Empresas criminosas afirmam, em documento, que não se sabe ainda se os territórios do estado foram realmente atingidos
Faltam poucos meses para completar cinco anos do maior crime ambiental da história do país. No Espírito Santo, completamos 3 anos da deliberação número 58 do Comitê Interfederativo (CIF) que reconheceu várias comunidades do litoral capixaba que não constavam no primeiro termo de compromisso firmado (TTAC) pelas empresas criminosas como atingidas pelo crime.
Não reconhecer o litoral capixaba enquanto atingido pelo rompimento da barragem de Fundão, é atender aos interesses das empresas criminosas, e isso foi dito em documento nos autos da ação civil pública em trâmite na 12° Vara Federal Agrária de Belo Horizonte.
No documento que as empresas Vale, Samarco e BHP Billiton apresentam ao juiz, elas afirmam que não se sabe realmente se as comunidades, dos territórios macrorregião litoral norte, Conceição da Barra e São Mateus, e o território de Aracruz e Serra, que também envolve Praia Grande e os camaroeiros da Praia do Suá, foram mesmo atingidas.

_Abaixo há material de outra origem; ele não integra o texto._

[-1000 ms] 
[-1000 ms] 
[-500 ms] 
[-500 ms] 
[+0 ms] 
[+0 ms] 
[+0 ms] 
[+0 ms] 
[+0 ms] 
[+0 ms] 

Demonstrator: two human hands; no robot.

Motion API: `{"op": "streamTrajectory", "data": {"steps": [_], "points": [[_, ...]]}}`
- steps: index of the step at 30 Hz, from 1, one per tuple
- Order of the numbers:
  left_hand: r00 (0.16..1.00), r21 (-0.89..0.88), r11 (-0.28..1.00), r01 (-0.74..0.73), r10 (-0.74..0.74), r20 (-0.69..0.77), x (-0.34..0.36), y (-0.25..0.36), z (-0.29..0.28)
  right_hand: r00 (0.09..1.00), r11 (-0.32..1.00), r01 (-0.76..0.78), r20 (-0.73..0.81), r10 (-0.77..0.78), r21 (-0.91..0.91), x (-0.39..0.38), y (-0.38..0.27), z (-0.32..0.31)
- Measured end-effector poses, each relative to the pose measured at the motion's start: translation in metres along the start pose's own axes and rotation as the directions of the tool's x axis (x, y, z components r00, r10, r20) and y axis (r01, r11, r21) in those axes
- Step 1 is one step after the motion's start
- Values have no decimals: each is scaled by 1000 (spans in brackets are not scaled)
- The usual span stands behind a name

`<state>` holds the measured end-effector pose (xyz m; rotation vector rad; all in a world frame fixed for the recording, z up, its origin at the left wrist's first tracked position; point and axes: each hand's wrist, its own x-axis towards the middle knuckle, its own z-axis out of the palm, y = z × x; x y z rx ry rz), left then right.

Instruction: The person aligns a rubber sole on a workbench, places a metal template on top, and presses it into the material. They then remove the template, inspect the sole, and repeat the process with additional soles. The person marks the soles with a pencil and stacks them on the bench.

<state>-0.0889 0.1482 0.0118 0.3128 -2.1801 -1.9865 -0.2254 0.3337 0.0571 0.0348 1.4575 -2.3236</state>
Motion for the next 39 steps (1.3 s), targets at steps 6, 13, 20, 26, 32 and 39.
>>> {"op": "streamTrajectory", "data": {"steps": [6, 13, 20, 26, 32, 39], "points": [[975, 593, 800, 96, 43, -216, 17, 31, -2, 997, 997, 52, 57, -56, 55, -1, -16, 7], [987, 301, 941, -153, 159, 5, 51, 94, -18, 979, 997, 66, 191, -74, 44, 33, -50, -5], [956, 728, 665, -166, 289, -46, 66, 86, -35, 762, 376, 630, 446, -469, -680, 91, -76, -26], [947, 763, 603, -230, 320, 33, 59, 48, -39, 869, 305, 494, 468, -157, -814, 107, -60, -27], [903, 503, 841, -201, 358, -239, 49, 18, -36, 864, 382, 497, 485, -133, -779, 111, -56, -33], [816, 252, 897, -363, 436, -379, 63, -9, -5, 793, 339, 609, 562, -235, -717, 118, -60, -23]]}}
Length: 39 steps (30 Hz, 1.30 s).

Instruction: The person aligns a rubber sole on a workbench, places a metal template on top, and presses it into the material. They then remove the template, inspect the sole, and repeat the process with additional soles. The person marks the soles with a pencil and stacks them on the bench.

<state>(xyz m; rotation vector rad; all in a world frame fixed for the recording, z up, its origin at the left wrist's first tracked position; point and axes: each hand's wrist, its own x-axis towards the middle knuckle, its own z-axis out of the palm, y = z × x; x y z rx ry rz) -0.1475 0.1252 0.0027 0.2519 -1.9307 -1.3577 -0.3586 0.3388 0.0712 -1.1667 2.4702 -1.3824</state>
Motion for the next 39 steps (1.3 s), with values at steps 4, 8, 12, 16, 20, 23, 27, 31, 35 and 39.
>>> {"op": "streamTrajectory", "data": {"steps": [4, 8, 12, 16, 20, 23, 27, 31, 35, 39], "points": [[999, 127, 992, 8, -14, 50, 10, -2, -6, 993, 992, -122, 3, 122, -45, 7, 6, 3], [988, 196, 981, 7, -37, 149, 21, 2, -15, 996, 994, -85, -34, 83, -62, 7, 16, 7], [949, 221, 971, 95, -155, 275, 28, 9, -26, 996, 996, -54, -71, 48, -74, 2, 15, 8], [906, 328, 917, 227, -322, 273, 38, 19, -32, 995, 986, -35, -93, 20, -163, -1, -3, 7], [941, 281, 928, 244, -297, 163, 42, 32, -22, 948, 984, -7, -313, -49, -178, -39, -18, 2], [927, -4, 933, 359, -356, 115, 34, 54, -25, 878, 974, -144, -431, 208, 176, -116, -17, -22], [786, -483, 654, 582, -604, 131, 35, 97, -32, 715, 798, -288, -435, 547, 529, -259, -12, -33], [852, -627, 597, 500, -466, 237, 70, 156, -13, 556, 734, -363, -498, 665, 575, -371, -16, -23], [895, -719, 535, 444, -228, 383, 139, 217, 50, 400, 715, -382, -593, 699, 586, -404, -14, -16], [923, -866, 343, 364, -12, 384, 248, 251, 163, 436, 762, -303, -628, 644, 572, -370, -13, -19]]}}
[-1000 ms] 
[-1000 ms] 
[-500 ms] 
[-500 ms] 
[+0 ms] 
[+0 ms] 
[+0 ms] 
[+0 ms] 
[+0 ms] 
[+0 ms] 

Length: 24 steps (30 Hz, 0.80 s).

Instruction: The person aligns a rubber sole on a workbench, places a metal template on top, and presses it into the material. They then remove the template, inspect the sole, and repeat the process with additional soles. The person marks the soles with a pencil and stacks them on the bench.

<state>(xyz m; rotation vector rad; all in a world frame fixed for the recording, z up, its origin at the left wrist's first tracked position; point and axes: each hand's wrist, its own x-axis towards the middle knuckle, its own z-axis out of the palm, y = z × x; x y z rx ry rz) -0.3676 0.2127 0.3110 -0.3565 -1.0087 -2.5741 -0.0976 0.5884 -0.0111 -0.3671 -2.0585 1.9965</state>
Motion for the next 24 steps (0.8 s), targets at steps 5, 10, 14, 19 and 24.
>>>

A assessoria técnica das comunidades foram aprovadas em assembleia, em 2018.
Confira o trecho do documento:
“Considera-se como Novas Áreas as áreas estuarinas, costeiras e marinhas indicadas na Deliberação do CIF n. 58. Por se tratarem de áreas não previstas originalmente na definição de área impactada do TTAC, sua inclusão na definição de “localidades do estado do Espírito Santo na Área de Abrangência Socioeconômica” (Clausula 1, VIII, do TTCA) depende de estudos que efetivamente constatem impactos sociais, culturais, econômicos ou ambientais nessas localidades (Cláusula 20 do TTAC). Tais estudos, a cargo da Fundação Renova, estão em fase de conclusão. Por essa razão, as Empresas entendem que até que esses impactos sejam cabalmente demonstrados, deve permanecer suspensa a contratação das respectivas assessorias técnicas.”
Três anos depois da Deliberação 58, as empresas debatem a finalização dos estudos para comprovar o reconhecimento das áreas atingidas. Até lá, sabemos que outras desculpas serão dadas para negar o direito a assessoria técnica aos atingidos pelo crime da bacia do rio Doce, e que os programas de indenização, auxílio financeiro, cadastro integrado e outros projetos de comércio e turismo também serão cancelados. Além disso, os estudos que “estão sendo finalizados pela Fundação Renova” até hoje não passou pela compreensão dos atingidos, dos territórios ou das instituições de justiça.
A deliberação 58, conquistada em 31 de março de 2017 após uma ocupação da reunião do CIF em Belo Horizonte/MG, realizada pelo Movimento dos Atingidos por Barragens – MAB, foi uma conquista conjunta, que envolveu também a atuação da Defensoria Pública do Espírito Santo e do Fórum de Entidades em Defesa do Rio Doce, e reunia atingidos e atingidas das comunidades não-reconhecidas, associações locais, entidades de Direitos Humanos, entidades religiosas, além da própria defensoria.
A mobilização e a organização popular sempre foram a marca dessas comunidades do litoral para a conquista de seus direitos como atingidos. Foram nessas regiões as maiores assembleias para a escolha das assessorias: 500 atingidos em São Mateus e Conceição da Barra e 450 em Aracruz, Serra e Praia do Suá. Após acordo firmado entre a Força Tarefa e as próprias empresas, agora com a judicialização da questão, as empresas criminosas se sentem confortáveis para negar esse e outros direitos, tentando negar essa história de conquistas.
As empresas Vale, Samarco e BHP Billiton precisam fazer esse debate de forma aberta com as comunidades atingidas, pois elas têm o direito a participar e defender, além de que a contratação das assessorias segue necessária, principalmente diante do uso dos estudos das empresas contra os próprios atingidos.
O CIF, que é o órgão que garantiu esse direito, precisa se posicionar e usar os estudos de contaminação feitos pela Rede Rio Doce Mar, apresentando esses dados paras comunidades atingidas, principais interessadas na discussão e carentes de ferramentas técnicas que possibilitem o enfrentamento da visão estreita das empresas. Não é possível que a Justiça também acate de maneira passiva esse posicionamento das mineradoras, que fere direitos já adquiridos e acordados por elas nos fóruns de governança e mesas de negociação por elas mesmas criadas.
Diante deste cenário entendemos que a Defensoria Pública deve voltar a se reunir com as comunidades, entidades e com o MAB, para não permitirmos que essa que foi uma das maiores vitórias dos atingidos no contexto do rio Doce seja negada exatamente quando se completam cinco anos deste que é o maior crime ambiental da história do país. O litoral também é atingido!